Musk is in this unique situation — it is not unprecedented, but it is rare for the Securities and Exchange Commission to ban executives from running public companies — because of his “strong personality,” as Kelley Blue Book publisher Karl Brauer explained in an interview Friday.
Then again, Musk’s personality and sheer will helped Tesla lead the way to an electric-vehicle future. Now other automakers are rolling out their electric vehicles. “BMW, Audi, Jaguar… (Tesla is) facing increased competition over the next few years,” Nelson said. This means Musk’s troubles with regulators and the law — he also may be facing a criminal investigation by the Department of Justice — couldn’t have come at a worse time.
Besides the competition it faces, Tesla has challenges within.
“If this (Musk) problem were solved this afternoon, there’d be plenty of others,” Brauer said. “This is a massive distraction for a company that already had plenty to do.”
A big item on the to-do list: The production and delivery of Model 3, its newest and most affordable vehicle, which has been fraught with delays and problems.
“It’s about the production of the 3, getting it out there and making it profitable,” said auto analyst Efraim Levy in an interview Friday. “That’s key to the company’s survival without Elon Musk.”
Levy believes there’s a team in place that can keep the company going even if Musk were not at the helm, despite the company’s lack of a chief operating officer or a clear No. 2, or the departures dozens of executives and managers in the past couple of years.
Besides, Tesla fans are loyal. “We’ve seen for years how patient the brand’s fans are,” Levy said.
No matter how strong the brand is, though, the uncertainty surrounding the 15-year-old company’s leadership could keep weighing on its shares.

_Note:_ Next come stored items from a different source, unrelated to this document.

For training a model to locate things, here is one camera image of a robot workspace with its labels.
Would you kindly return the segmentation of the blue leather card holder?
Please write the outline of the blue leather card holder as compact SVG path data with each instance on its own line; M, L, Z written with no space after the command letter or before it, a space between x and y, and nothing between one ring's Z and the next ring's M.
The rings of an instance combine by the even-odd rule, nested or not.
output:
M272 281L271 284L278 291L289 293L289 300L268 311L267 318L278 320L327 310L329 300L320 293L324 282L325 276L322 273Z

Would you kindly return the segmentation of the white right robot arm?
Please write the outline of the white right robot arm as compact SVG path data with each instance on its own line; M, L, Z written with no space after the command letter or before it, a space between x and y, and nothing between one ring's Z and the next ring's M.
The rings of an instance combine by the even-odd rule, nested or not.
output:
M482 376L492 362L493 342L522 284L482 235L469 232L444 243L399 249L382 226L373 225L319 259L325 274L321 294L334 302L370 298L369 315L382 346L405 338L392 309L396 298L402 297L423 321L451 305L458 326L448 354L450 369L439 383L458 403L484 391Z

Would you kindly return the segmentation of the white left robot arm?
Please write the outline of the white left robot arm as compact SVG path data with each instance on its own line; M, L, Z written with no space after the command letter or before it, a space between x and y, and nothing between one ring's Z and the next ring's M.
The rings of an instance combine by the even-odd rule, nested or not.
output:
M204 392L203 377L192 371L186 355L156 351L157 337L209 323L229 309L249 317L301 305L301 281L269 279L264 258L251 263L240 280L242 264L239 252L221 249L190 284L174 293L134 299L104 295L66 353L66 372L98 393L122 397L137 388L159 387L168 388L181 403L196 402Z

CFRA, for example, downgraded its rating from hold to sell Friday morning, and lowered its 12-month price target from $265 to $225.

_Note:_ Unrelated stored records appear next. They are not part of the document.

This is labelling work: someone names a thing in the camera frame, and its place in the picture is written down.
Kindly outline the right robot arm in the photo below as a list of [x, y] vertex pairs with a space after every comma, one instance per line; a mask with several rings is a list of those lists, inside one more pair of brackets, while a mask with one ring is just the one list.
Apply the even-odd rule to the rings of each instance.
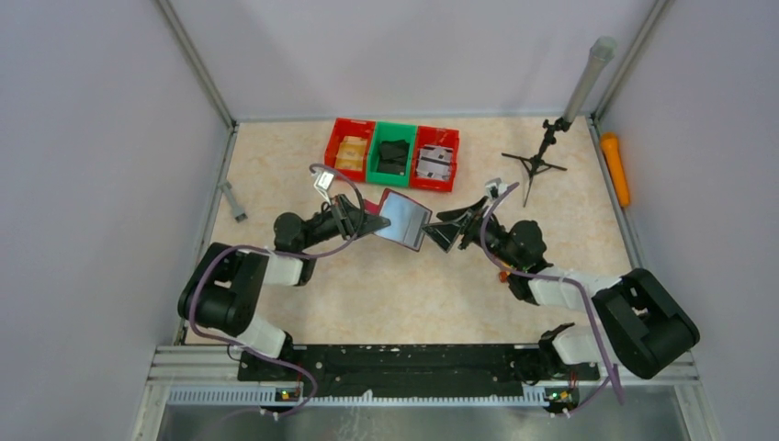
[[648, 269], [605, 277], [554, 266], [545, 257], [536, 221], [520, 220], [506, 229], [485, 198], [438, 213], [422, 230], [444, 252], [477, 245], [506, 272], [518, 300], [586, 314], [586, 326], [563, 326], [538, 354], [541, 371], [552, 379], [594, 362], [616, 362], [652, 379], [701, 340], [697, 325]]

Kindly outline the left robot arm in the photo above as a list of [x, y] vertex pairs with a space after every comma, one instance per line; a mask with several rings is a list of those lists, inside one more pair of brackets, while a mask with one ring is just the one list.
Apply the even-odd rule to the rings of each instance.
[[313, 274], [316, 259], [305, 251], [335, 237], [359, 239], [391, 225], [391, 220], [338, 195], [324, 202], [310, 219], [285, 212], [274, 223], [274, 250], [258, 252], [212, 243], [185, 284], [178, 315], [200, 328], [226, 334], [239, 346], [261, 354], [260, 368], [271, 379], [284, 379], [295, 361], [284, 348], [290, 337], [256, 312], [265, 286], [301, 287]]

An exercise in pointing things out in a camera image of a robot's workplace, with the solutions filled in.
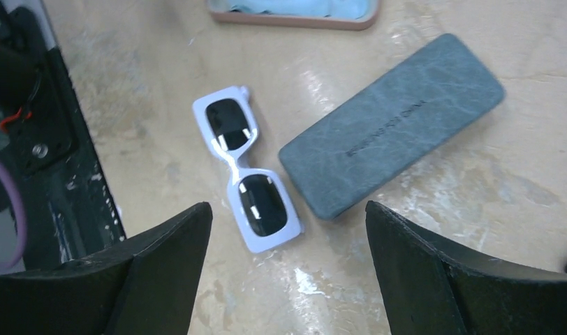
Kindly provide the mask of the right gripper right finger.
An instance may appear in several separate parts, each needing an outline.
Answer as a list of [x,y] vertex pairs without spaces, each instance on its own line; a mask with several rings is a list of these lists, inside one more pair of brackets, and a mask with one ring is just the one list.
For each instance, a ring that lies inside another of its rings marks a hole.
[[481,253],[378,202],[365,211],[393,334],[567,334],[567,274]]

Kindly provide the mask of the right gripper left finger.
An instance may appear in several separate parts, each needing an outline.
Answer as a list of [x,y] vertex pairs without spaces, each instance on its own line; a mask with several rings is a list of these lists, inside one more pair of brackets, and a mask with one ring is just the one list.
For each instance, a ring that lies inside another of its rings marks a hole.
[[56,269],[0,275],[0,334],[186,334],[212,219],[199,202]]

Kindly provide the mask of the white frame sunglasses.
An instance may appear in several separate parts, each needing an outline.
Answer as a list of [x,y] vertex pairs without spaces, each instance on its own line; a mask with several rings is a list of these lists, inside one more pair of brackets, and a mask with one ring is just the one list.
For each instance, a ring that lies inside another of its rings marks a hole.
[[248,88],[215,91],[195,100],[192,110],[209,151],[230,171],[226,192],[247,248],[261,253],[300,236],[304,226],[280,176],[248,163],[260,134]]

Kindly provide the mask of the grey glasses case green lining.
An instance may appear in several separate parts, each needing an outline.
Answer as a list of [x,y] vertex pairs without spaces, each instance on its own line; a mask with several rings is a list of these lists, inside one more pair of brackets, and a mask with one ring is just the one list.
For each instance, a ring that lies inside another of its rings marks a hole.
[[279,160],[313,214],[331,220],[504,96],[486,65],[445,33],[285,144]]

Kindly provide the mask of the pink glasses case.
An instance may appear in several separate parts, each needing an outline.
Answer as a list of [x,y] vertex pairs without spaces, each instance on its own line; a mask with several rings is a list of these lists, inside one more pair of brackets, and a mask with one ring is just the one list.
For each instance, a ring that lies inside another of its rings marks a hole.
[[362,31],[377,20],[381,1],[206,1],[216,22]]

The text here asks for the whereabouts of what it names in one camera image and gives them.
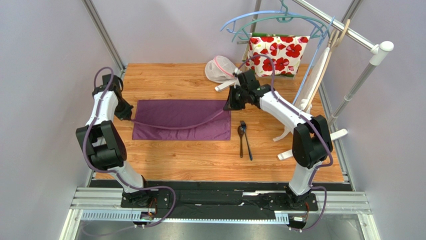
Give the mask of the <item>purple cloth napkin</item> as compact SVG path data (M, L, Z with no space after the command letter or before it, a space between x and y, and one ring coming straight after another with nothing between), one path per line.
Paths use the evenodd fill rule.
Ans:
M225 100L139 100L132 139L150 141L228 141L231 113Z

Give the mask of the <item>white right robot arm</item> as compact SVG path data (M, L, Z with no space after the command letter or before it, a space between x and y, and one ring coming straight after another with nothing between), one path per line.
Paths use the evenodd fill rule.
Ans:
M242 110L246 104L256 106L275 117L292 134L292 156L296 167L286 194L295 206L305 202L312 191L312 182L323 161L331 159L333 144L324 116L312 116L285 100L272 85L261 85L252 70L236 69L238 83L229 88L225 111Z

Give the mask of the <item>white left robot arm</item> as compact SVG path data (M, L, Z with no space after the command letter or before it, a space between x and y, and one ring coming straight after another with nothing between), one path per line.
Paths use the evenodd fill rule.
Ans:
M127 150L114 118L131 120L133 106L122 97L123 81L116 75L102 76L102 85L95 87L94 106L86 125L76 129L76 138L88 166L98 173L107 173L123 187L122 196L130 203L145 206L150 198L143 190L145 178L127 163Z

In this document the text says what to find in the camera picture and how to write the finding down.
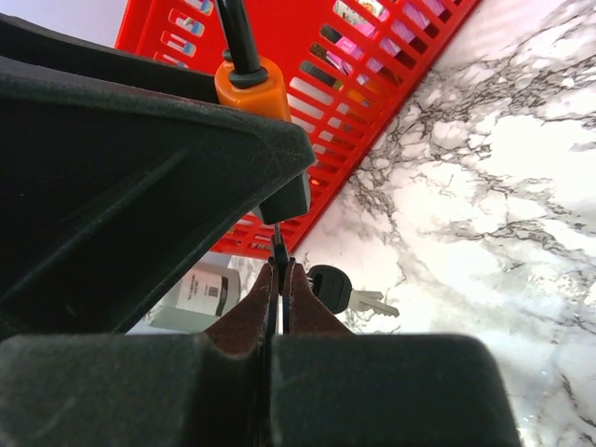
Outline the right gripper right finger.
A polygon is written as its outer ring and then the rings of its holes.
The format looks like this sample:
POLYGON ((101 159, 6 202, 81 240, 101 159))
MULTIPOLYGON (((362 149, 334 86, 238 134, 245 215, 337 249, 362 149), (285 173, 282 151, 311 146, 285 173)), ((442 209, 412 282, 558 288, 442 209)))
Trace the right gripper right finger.
POLYGON ((496 361, 456 333, 356 335, 290 262, 271 345, 275 446, 517 446, 496 361))

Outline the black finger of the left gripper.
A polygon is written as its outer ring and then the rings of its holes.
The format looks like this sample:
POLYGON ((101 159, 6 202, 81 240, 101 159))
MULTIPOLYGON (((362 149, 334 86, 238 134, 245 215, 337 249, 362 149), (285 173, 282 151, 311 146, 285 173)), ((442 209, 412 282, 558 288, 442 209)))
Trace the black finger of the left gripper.
POLYGON ((211 76, 1 19, 1 335, 128 331, 314 162, 211 76))

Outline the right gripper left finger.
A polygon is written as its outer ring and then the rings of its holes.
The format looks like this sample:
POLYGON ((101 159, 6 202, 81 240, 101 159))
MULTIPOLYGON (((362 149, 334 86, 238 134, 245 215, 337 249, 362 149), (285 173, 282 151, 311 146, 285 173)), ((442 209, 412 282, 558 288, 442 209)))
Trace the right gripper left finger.
POLYGON ((15 336, 5 446, 265 446, 278 270, 199 334, 15 336))

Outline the black-headed key bunch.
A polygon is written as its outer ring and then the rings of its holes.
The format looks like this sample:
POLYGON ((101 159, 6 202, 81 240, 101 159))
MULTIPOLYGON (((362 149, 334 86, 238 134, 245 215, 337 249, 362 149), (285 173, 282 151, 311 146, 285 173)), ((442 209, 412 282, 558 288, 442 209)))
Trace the black-headed key bunch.
POLYGON ((274 269, 273 295, 269 305, 269 322, 283 333, 343 332, 335 318, 348 308, 356 311, 398 317, 396 307, 382 302, 377 291, 356 291, 348 275, 341 269, 317 264, 309 270, 288 254, 279 225, 272 236, 274 269))

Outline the orange black padlock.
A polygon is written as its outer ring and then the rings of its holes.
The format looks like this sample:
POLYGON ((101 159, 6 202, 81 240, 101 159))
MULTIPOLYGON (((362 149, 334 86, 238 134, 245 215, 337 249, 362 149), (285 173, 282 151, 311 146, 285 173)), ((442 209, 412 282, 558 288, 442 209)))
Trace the orange black padlock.
MULTIPOLYGON (((279 67, 258 55, 250 21, 242 1, 219 1, 227 49, 214 76, 221 105, 254 115, 291 122, 286 84, 279 67)), ((305 215, 310 208, 310 188, 303 170, 256 208, 264 223, 281 222, 305 215)))

Nelson, the CFRA analyst, said he thought Musk missed an opportunity by not accepting a reported settlement offer from the SEC that would have allowed him to admit no guilt and remain CEO of Tesla. According to a couple of media reports, Musk pulled out of the deal Thursday morning because he believed there would be a stigma associated settling the case.
The proposed SEC settlement, which a SEC spokeswoman would not confirm Friday, also reportedly called for two new board members and would have barred Musk from serving as chairman for two years.
Investors had been concerned about corporate governance, Nelson said. “(Musk) was tweeting, doing podcasts,” he said. “He needs to be 100 percent focused on delivering.”
Tesla has not returned repeated requests for comment. But Thursday night, the board released this statement: “Tesla and the board of directors are fully confident in Elon, his integrity, and his leadership of the company, which has resulted in the most successful U.S. auto company in over a century.”
Now, analysts agree, further losses in its shares and market value could open up the company to becoming an acquisition target. Among the companies they mentioned as potential buyers: Apple, Baidu, Tencent, Mercedes or General Motors.
How would Musk — Tesla’s chief evangelist, PR department, chairman and CEO all rolled into one — deal with losing control of his company, or seeing it sold?
“I’m not a psychologist, but I would imagine he would feel a deep void,” Levy said. “We see how emotional he gets already. It would be like being separated from his baby, that’s how powerful it would be.”